Die ukrainische Armee ist nach der Einnahme der Separatistenhochburg Slawjansk weiter Richtung Donezk vorgerückt. Einer der Anführer der Aufständischen räumte am Sonntag via Twitter ein, dass die Rebellen die Städte Druschkiwka und Kostjantyniwka aufgeben mussten.
«Dies ist noch kein vollständiger Sieg», erklärte der ukrainische Präsident Petro Poroschenko, als am Samstag die Eroberung von Slawjansk vermeldet wurde. Dort wurde drei Monate nach dem Beginn des prorussischen Aufstands in der Ostukraine über dem Rathaus wieder die ukrainische Flagge gehisst. Auch über Artjomowsk wehe wieder die blau-gelbe Flagge, sagte Verteidigungsminister Waleri Geletej.
«Die Zeit für ein Feuerwerk ist noch nicht gekommen», mahnte Poroschenko. Nun müsse die «Umzingelung der Terroristen» noch verstärkt werden, um die Regionen Donezk und Lugansk zu «befreien».
Poroschenko schwor die Armee und die Bevölkerung auf einen harten Kampf ein: «Ich bin weit entfernt von Euphorie», sagte der ukrainische Präsident. «Die Lage ist sehr schwierig.» Die Separatisten hätten sich in den Grossstädten «eingegraben, und vor uns liegen viele Herausforderungen».
Rückzug nach Donezk
Vor allem in ihre zweite Hochburg Donezk, knapp hundert Kilometer südlich von Slawjansk, zogen sich die Aufständischen zurück. Dutzende Lastwagen mit Bewaffneten rollten in die Industriestadt.
150 verletzte Rebellen würden in den Spitälern der Stadt behandelt, sagte der Vize-Ministerpräsident der selbstproklamierten «Volksrepublik Donezk», Andrej Purgin, laut einem Bericht der Nachrichtenagentur Interfax-Ukraine.

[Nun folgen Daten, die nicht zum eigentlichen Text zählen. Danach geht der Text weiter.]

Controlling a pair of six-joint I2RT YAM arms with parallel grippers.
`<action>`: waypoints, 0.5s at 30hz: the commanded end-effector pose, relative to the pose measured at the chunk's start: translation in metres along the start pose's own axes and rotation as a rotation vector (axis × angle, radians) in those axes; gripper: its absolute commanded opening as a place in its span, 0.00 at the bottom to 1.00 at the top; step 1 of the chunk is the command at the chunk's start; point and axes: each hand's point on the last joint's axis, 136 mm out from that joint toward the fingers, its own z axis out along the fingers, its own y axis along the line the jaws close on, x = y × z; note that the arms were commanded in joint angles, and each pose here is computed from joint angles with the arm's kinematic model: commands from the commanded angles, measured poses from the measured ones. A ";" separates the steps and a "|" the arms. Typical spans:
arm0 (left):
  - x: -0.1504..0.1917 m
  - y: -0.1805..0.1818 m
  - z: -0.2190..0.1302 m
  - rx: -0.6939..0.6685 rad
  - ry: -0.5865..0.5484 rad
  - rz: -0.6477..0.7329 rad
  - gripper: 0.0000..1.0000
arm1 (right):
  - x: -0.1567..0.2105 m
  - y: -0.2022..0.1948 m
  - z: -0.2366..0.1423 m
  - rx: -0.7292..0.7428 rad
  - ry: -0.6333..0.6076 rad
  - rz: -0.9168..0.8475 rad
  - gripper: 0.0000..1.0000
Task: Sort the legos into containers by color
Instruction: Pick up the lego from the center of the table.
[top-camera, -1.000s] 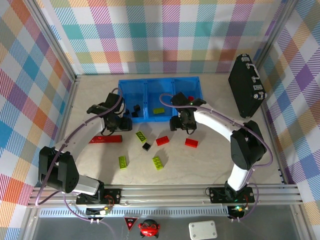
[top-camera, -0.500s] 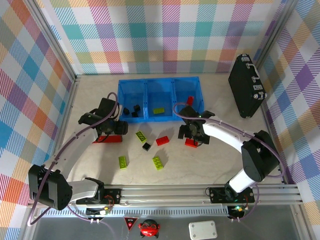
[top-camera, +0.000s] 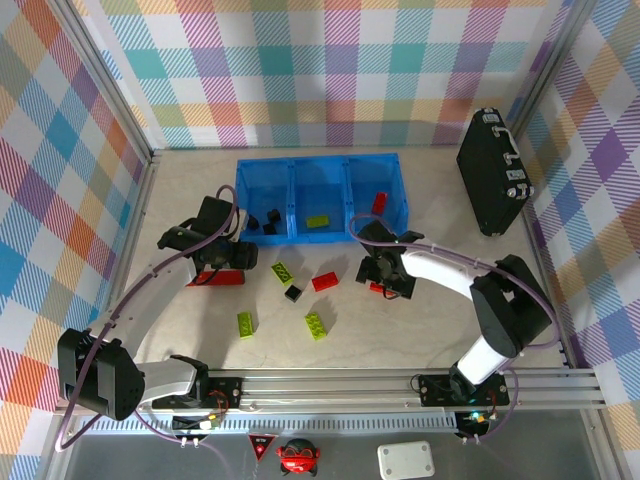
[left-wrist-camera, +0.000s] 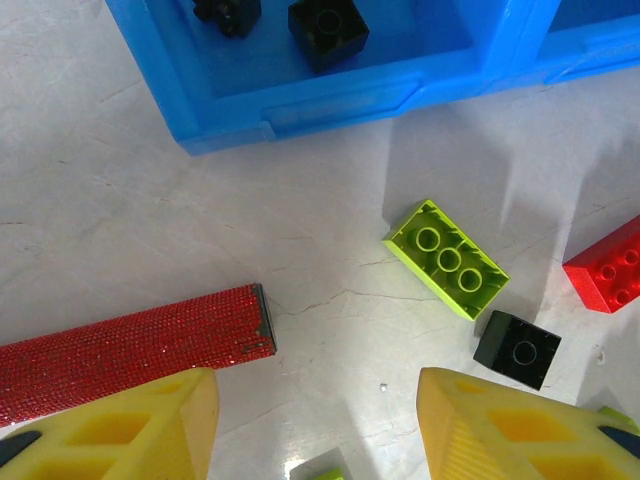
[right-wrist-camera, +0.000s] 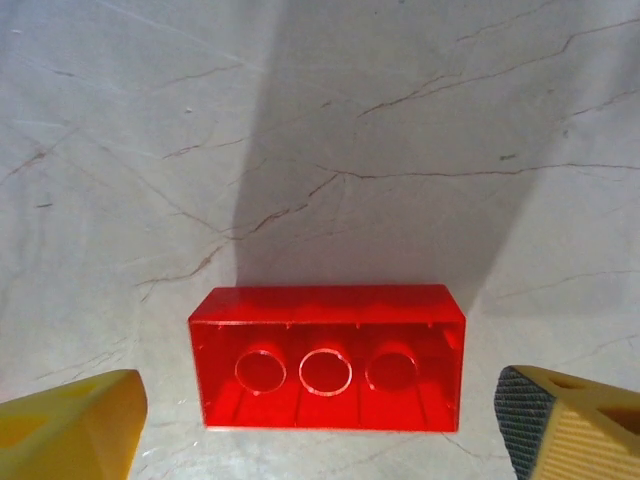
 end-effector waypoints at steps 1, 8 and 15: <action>0.001 -0.006 -0.003 0.028 -0.017 0.015 0.55 | 0.000 0.004 0.006 0.010 0.007 0.014 0.88; 0.001 -0.007 -0.003 0.039 -0.018 0.014 0.55 | -0.002 0.004 0.008 0.030 0.004 -0.004 0.79; 0.000 -0.009 -0.003 0.050 -0.019 0.011 0.55 | -0.003 0.003 0.004 0.043 0.004 -0.026 0.67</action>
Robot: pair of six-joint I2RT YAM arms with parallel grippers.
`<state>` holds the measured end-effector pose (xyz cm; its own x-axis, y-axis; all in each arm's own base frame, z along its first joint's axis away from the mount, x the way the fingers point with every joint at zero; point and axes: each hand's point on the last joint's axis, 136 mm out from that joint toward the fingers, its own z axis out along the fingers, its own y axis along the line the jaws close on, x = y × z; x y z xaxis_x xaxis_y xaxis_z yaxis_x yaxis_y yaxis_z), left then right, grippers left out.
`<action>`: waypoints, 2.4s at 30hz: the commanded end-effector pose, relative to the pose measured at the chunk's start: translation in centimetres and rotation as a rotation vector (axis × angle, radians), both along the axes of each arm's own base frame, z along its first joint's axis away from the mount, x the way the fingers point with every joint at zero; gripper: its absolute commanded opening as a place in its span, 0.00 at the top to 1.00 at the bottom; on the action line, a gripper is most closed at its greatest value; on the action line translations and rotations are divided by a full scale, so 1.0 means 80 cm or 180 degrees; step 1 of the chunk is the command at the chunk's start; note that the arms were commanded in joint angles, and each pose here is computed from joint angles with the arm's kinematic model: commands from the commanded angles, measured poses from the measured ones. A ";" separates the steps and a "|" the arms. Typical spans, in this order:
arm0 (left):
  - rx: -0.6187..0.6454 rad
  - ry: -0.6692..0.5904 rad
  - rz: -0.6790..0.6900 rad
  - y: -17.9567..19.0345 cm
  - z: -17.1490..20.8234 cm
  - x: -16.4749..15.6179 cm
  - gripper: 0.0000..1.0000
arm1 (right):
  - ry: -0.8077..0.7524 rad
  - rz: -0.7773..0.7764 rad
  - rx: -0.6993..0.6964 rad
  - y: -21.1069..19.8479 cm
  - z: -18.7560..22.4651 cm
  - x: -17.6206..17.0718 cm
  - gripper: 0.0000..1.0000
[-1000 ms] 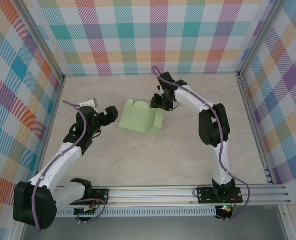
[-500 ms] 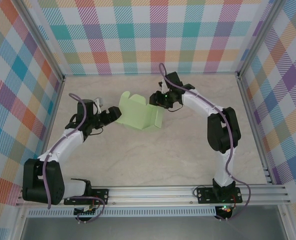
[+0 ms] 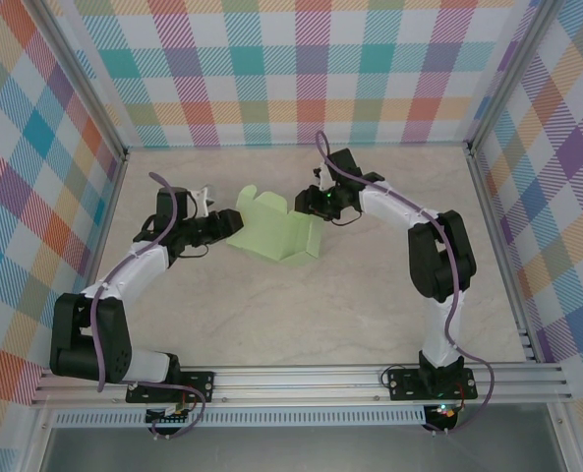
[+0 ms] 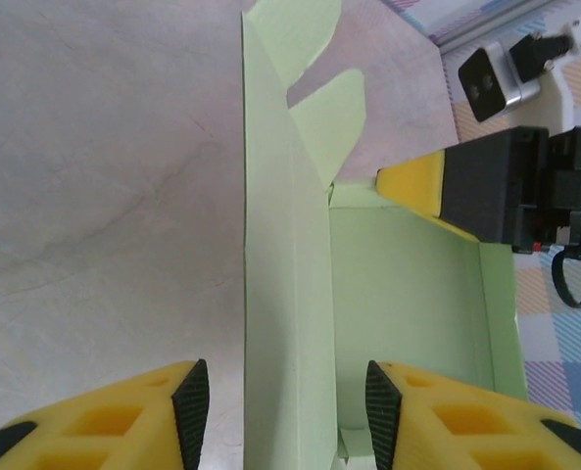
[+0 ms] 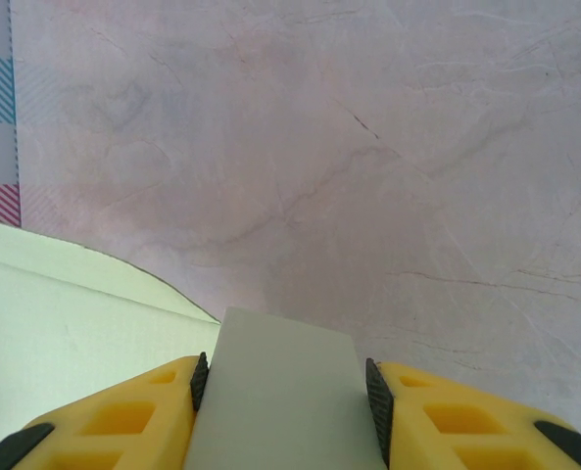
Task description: Fold the paper box
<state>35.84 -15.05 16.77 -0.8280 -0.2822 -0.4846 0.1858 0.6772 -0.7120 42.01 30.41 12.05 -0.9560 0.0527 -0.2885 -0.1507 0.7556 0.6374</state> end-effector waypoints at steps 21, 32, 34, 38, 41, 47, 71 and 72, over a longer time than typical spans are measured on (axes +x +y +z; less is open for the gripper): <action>0.0738 -0.0349 -0.0521 -0.025 0.014 -0.008 1.00 | -0.0276 0.0215 0.0117 0.000 0.008 -0.016 0.62; 0.1341 -0.0774 -0.1151 -0.040 0.026 0.006 1.00 | -0.0197 0.0010 0.0339 -0.054 0.048 -0.020 0.22; 0.1392 -0.0970 -0.1410 -0.052 0.031 0.006 1.00 | -0.0199 -0.0092 0.0320 -0.077 0.052 -0.018 0.22; 0.1631 -0.1170 -0.2033 -0.079 0.030 0.001 1.00 | -0.0209 -0.0318 0.0235 -0.127 0.047 -0.012 0.23; 0.1808 -0.1212 -0.2555 -0.100 0.016 -0.008 1.00 | -0.0229 -0.0374 0.0098 -0.155 0.041 -0.013 0.24; 0.1893 -0.1441 -0.3208 -0.133 -0.010 -0.005 0.94 | -0.0357 -0.0276 -0.0200 -0.174 0.015 -0.025 0.32; 0.1446 -0.1422 -0.1153 -0.080 0.065 -0.015 0.35 | -0.1657 0.0826 0.0369 -0.121 0.056 -0.106 0.35; 0.1348 -0.1327 -0.1103 -0.077 0.053 -0.026 0.35 | -0.1619 0.0878 0.0440 -0.116 0.055 -0.113 0.35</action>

In Donezk attackierten prorussische Aufständische einen Militärstützpunkt, um Waffen zu erbeuten. Die Soldaten hätten das Feuer erwidert, sagte Armeesprecher Sergej Starenki. Heftige Gefechte wurden am Sonntagabend aus der Stadt Lugansk gemeldet.
Aufständische wollen «Militärrat» einberufen
Rebellenführer Igor Strelkow kündigte an, er werde am Montag einen «zentralen Militärrat» einberufen. Ziel sei, die Aufständischen besser zu koordinieren, sagte er dem russischen Fernsehen am Sonntag.
Zuvor hatte Strelkow Russlands Präsident Wladimir Putin Wortbruch vorgeworfen. Dessen Zusage, er werde «alle verfügbaren Mittel» zum Schutz seiner Landsleute in der Ukraine einsetzen, entpuppten sich als leere Versprechen, twitterte er am Samstag. «Sie erfüllten uns mit Hoffnung und gaben uns dann auf.» Putins Schutzzusagen seien «schöne Worte» gewesen – «aber nur Worte».
Der bewaffnete Aufstand der Separatisten begann im März. Seitdem wurden mindestens 470 Menschen getötet. In Slawjansk gab es besonders heftige Kämpfe.
Keine Gespräche über Waffenruhe
Angesichts der militärischen Erfolge der Armee rückt eine Waffenruhe offenbar in die Ferne. Ein von Poroschenko für Samstag vorgeschlagenes Treffen der Ukraine-Kontaktgruppe fand nicht statt.
Russland forderte die Führung in Kiew mit Nachdruck zu Verhandlungen mit den Aufständischen auf. Es sei «zutiefst beunruhigend», dass die vereinbarten Gespräche noch nicht stattgefunden hätten, sagte Aussenminister Sergej Lawrow in einem Telefonat mit seinen Amtskollegen aus Deutschland und Frankreich, Frank-Walter Steinmeier und Laurent Fabius. Bei einem Treffen müsse eine neue Waffenruhe vereinbart werden, betonte er.
Die ukrainische Führung reagierte zurückhaltend. «Bei den Gesprächen kann es eigentlich nur um die bedingungslose Waffenabgabe der Kämpfer sowie um die Freilassung der Gefangenen gehen», sagte Andrej Lyssenko vom Nationalen Sicherheitsrat. Die Regierung sei zudem zu Verhandlungen über eine Sicherung der Grenze durch OSZE-Beobachter bereit.